The tablet is the only computer a lot of people will ever need. If the iPad or an Android tablet isn’t quite up to the job, the new, more PC-like Microsoft Surface might well be (See Patrick Moorhead’s post on Surface’s advantages.) But a lot of people falls well short of all people.
When he introduced the iPad in2010, Steve Jobs famously observed that that PC was like a truck and the iPad was a car, and most people don’t need trucks. He was right, but seriously underestimated the importance of trucks. Nearly half of all vehicles sold in the United States are light trucks. Even if you eliminate the more car-like crossover SUVs (maybe those are the Surfaces), trucks still account for about a quarter of the sales.
I’m writing this on a Windows desktop PC (for a change; I usually work at my iMac when I’m at home.) Because I can. I’ve done WordPress posts entirely on the iPad (with a Zagg keyboard) and while it is quite possible, it isn’t much fun. I regularly work with multiple windows open and often cut and paste material from one app to another. You cannot easily do that on a tablet.
There are three activities that keep me on the traditional PC. I do a lot of technical writing and editing, which generally involves large (100-pages plus), highly formatted Word documents. There is no alternative to Word, and often Excel and PowerPoint for collateral material. A lot of tech pundits who keep predicting the imminent demise of PCs and heavyweight Microsoft Office applications underestimate how deeply these are ingrained into enterprise workflows.At the recent Apple product announcement, the thing I found myself lusting for was not the featured iPad mini but the new 27-in. iMac with a Fusion drive.
I also do some video editing. Not a large amount but enough to know that I want the fastest, most capable system I can lay my hands on. Even simple editing is taxing on a system and transcoding and rendering video can get really time consuming. Also the process of capturing an hour of live video and editing it down to a five- or ten-minute cut can generate many gigabytes of files.
Finally, there’s photo editing. I love the hands-on aspect of photo editing on a tablet and iPhoto for iOS is a fun tool. But for serious work, whether it is preparing graphics for Tech.pinions posts or processing my own photos, I turn to Photoshop.
While we are talking about threes, there are three things that PCs have and tablets lack. First is processing power. Today’s tablets have plenty of power for the tasks they are intended to do, including rendering HD video. But to achieve 10 hours of battery life in a very thin, light tablet, thingsa have to go, and one of those things is raw computational power. There’s no way an ARM chip or even an Intel Clover Trail Atom is going to match the performance of an Intel Core i5 or i7 with Intel’s latest integrated graphics, let alone with a discrete graphics system.

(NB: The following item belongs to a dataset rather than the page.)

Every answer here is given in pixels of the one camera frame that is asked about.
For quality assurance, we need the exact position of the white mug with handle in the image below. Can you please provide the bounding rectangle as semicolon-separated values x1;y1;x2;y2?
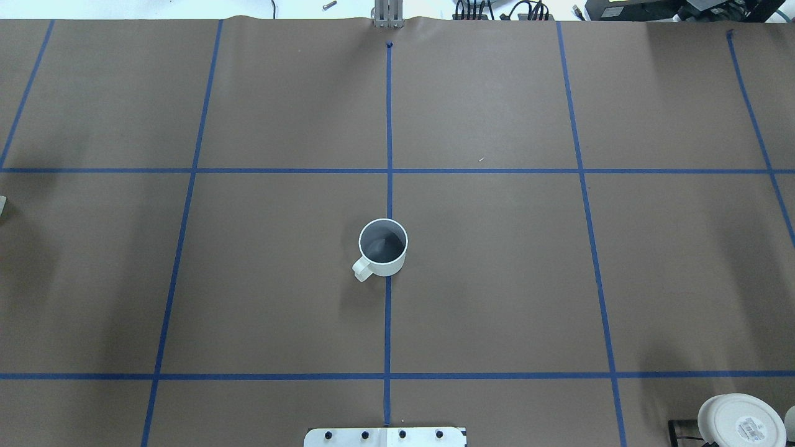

Second is a big display. Some tasks, especially those involving multiple windows, want all the display real estate you can throw at them. I generally work with 27-in. displays and am thinking of going to dual monitors if I can figure out how to make them fit. A tablet limits you to one smallish window (one and a half, sort of, on the Surface.)
Finally there’s storage. I haven’t taken an inventory lately of how much storage I have connected to my local area network, but it’s more than five terabytes, with a terabyte of local storage on my two main desktops. A tablet offers 64 GB, max. Yes, there is all but unlimited storage in the cloud, and I keep a lot of stuff in the cloud. But I want local copies of my important content, and that includes lots of music and photos, as well as thousands of documents.
For all these reasons, my PCs aren’t going to disappear. And neither, I suspect, are an awful lot of others. (On the other hand, I do find that I am using my Mac and Windows laptops less and less, as tablets take over the mobile chores.) Many business users are going to continue to need full-bore PCs as well, although there too we may see fewer laptops and a return to desktops.
At the recent Apple product announcement, the thing I found myself lusting for was not the featured iPad mini but the new 27-in. iMac with a Fusion drive. I love the super-portability of the tablet, but I still need the heavy iron too.